Seine Seele war mächtig und alt, aber vergleichen mit seiner Lebensdauer, hatte er vielleicht ein Viertel seines Lebens hinter sich.

Der Tag, an dem er ihr begegnete, war ein ganz besonderer. Von da an wich er ihr nicht mehr von der Seite. Wenn sie im Haus war, rauschte er durch die Nachbarschaft und hielt Wache. Wenn sie in der Uni war, suchte er jedes offene Fenster, um herein zu gelangen. Ob sie es wohl bemerkte?

Für Außenstehende mochte es verrückt klingen, wie ein unsichtbarer Stalker, ein kranker Typ, eine Manie. Doch ein Romantiker würde es eine tiefe Verbundenheit nennen, das Gefühl der Zusammengehörigkeit.

Dem Wind war nie bewusst gewesen, dass ihm etwas fehlte, doch die ständige Unruhe, die andauernde Nervosität in seinem tiefen Inneren war wohl der Einsamkeit geschuldet. Überall, wo er war, waren Menschen, Pflanzen und Tiere doch auch wenn ihn jeder hören und spüren konnte, so nahm ihn doch niemand wirklich war. Niemand hatte je zu ihm gesprochen. Doch halt! Das ist nicht wahr. Der eine oder andere hatte ihn bemerkt. Mönche, Weisen, Blinde, Kinder und Tiere. Es gab immer wieder besonders sensible Wesen. Doch eine, wie sie, traf er das erste Mal.

Eines Tages sah er sie weinen. Er wusste, warum sie weinte. Der Mann, dem sie ihr Herz geschenkt hatte, hatte es nicht gewollt. Er war einer anderen Frau verfallen. So eine Liebe ist schön und schmerzhaft zu gleich. Es ist wie die Einsamkeit: die Sehnsucht nach Geborgenheit wird von einer tiefen Enttäuschung und Ausweglosigkeit abgelöst, bis die Kälte kommt, die dein Herz einfriert.

Er wollte ihr auch Wärme schenken, obwohl es mitten im Winter war. Er wollte ihr zeigen, dass sie nicht alleine war und er auf sie Acht gab. Sie konnte sich bei ihm fallen lassen und musste nicht mehr stark sein.

Angestrengt versuchte er alle Wärme, die er in der Luft fand zu konzentrieren, zu verdichten und wie einen Wirbel um sie herum streifen zu lassen.

Als sie die Wärme spürte, hörte sie auf zu weinen und sah sich um. Niemand war in der Nähe, nur der Wind strich ihr sanft über die tränennassen Wangen. Ob sie es bemerkte?

"Danke", flüsterte sie und ihre Augen füllten sich wieder mit Tränen.
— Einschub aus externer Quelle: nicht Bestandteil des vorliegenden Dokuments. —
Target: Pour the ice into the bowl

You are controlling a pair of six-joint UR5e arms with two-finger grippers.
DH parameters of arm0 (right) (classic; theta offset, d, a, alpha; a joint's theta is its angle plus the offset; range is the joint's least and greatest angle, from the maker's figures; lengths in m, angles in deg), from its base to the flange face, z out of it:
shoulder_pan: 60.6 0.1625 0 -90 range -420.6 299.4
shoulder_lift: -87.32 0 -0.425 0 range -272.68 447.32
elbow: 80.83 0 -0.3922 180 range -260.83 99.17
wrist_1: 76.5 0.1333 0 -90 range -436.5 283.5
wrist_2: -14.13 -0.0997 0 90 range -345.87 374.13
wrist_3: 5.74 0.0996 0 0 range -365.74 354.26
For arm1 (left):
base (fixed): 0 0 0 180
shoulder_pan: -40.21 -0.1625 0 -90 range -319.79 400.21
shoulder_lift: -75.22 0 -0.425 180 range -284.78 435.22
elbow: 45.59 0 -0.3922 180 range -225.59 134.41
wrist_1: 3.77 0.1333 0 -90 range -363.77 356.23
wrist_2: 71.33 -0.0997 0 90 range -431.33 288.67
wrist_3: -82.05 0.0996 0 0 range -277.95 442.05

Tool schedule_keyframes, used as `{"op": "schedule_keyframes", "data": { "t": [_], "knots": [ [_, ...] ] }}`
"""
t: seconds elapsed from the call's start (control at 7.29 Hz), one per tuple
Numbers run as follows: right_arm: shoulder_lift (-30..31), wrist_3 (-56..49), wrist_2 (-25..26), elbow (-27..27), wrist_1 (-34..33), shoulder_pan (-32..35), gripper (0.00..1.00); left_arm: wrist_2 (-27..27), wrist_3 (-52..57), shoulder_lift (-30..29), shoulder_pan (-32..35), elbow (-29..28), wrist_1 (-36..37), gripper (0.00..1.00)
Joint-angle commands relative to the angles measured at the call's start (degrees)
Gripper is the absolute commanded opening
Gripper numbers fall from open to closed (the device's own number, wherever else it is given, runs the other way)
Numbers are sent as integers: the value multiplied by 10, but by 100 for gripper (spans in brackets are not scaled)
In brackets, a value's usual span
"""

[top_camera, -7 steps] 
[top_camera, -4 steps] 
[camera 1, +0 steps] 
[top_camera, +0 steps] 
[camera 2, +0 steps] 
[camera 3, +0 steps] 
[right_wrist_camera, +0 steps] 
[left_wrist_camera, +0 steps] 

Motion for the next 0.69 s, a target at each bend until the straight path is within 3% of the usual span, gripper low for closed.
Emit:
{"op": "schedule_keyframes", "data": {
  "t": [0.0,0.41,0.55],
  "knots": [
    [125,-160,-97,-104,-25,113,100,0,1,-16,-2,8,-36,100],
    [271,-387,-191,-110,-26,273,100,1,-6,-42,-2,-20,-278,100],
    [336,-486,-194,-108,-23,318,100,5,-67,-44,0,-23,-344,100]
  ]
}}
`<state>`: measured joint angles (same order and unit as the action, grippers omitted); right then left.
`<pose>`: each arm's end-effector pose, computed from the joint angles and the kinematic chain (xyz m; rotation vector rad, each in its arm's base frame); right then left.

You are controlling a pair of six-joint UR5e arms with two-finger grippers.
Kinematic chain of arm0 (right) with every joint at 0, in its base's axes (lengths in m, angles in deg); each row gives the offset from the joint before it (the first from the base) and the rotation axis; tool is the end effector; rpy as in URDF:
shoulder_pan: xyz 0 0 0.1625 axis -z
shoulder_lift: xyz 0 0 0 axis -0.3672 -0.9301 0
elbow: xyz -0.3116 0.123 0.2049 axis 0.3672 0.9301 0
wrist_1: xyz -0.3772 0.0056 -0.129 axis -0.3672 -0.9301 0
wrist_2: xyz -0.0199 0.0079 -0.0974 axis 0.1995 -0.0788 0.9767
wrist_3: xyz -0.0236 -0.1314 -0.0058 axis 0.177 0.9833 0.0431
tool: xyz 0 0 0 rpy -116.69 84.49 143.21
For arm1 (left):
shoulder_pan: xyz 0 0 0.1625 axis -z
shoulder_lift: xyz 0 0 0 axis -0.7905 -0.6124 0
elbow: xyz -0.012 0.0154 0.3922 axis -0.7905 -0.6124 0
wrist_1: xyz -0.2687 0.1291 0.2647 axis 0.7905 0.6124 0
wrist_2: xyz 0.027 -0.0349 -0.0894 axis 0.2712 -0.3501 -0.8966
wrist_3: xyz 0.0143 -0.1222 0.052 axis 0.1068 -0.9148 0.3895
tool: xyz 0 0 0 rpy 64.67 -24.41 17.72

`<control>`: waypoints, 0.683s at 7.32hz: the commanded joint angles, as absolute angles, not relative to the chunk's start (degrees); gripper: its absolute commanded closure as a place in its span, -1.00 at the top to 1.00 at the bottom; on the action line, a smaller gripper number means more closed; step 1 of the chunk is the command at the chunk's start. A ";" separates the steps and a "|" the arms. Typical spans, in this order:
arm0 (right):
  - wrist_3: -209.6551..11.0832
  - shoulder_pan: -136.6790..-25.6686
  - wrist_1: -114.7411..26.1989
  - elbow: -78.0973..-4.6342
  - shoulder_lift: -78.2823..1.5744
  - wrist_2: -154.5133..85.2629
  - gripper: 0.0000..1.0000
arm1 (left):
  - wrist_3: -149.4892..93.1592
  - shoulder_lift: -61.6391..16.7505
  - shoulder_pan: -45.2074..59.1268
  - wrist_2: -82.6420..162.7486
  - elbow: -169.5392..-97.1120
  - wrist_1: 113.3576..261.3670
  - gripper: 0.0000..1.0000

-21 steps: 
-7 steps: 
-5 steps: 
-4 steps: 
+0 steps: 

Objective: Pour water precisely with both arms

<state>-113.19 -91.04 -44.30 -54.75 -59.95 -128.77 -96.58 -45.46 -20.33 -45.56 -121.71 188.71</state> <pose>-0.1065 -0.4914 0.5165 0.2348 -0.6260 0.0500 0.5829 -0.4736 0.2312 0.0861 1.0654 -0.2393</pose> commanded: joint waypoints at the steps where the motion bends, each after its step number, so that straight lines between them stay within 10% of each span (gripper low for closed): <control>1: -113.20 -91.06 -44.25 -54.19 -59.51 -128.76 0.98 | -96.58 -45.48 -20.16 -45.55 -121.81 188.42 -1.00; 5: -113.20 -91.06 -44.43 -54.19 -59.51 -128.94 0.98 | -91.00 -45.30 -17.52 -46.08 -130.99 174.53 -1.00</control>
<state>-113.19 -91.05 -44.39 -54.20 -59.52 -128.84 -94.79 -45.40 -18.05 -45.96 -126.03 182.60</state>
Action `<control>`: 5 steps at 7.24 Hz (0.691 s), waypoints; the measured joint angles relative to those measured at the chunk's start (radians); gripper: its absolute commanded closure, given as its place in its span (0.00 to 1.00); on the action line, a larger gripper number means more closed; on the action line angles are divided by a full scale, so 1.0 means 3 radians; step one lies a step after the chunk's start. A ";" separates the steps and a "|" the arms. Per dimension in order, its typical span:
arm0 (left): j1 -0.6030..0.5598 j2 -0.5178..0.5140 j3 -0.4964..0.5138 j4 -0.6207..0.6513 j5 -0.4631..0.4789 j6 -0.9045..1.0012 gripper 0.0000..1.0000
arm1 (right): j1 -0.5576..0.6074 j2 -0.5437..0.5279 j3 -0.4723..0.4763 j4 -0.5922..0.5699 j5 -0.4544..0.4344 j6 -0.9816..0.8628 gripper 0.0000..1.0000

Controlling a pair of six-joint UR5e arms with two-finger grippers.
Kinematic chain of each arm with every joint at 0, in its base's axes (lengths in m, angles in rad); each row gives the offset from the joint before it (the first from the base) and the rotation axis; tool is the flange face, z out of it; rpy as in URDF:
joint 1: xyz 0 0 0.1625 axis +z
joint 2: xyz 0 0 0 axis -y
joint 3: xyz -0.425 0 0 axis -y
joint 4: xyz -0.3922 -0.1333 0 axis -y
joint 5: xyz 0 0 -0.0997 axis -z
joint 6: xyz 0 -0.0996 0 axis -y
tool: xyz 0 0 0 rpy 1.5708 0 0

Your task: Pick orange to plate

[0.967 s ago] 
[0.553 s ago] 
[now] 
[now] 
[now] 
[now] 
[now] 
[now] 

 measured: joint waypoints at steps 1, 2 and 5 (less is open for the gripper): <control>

Der Wind hielt die Wärme um sie, solange er konnte. Irgendwann war er aber so erschöpft, dass er nicht einmal ein Lüftchen mehr zustande brachte. Die Kälte kam zurück und das Mädchen begann zu zittern. Sie drehte sich einmal im Kreis, als wolle sie sich bedanken und lief dann nach Hause. Der Wind blieb an Ort und Stelle. Er war am Ende. Nie hatte er so gegen die Naturgesetze gearbeitet, wie jetzt. Alles nur für sie.

Doch hatten sie eine Zukunft? Sie wusste nicht, was er war und konnte ihn nicht sehen. Er konnte nicht reden. Ob es eine Möglichkeit gab, sich in einen Menschen zu verwandeln, um sie wenigstens einmal umarmen zu können? Sie zu lieben und sie zu halten? Ob sie ihn erkennen würde?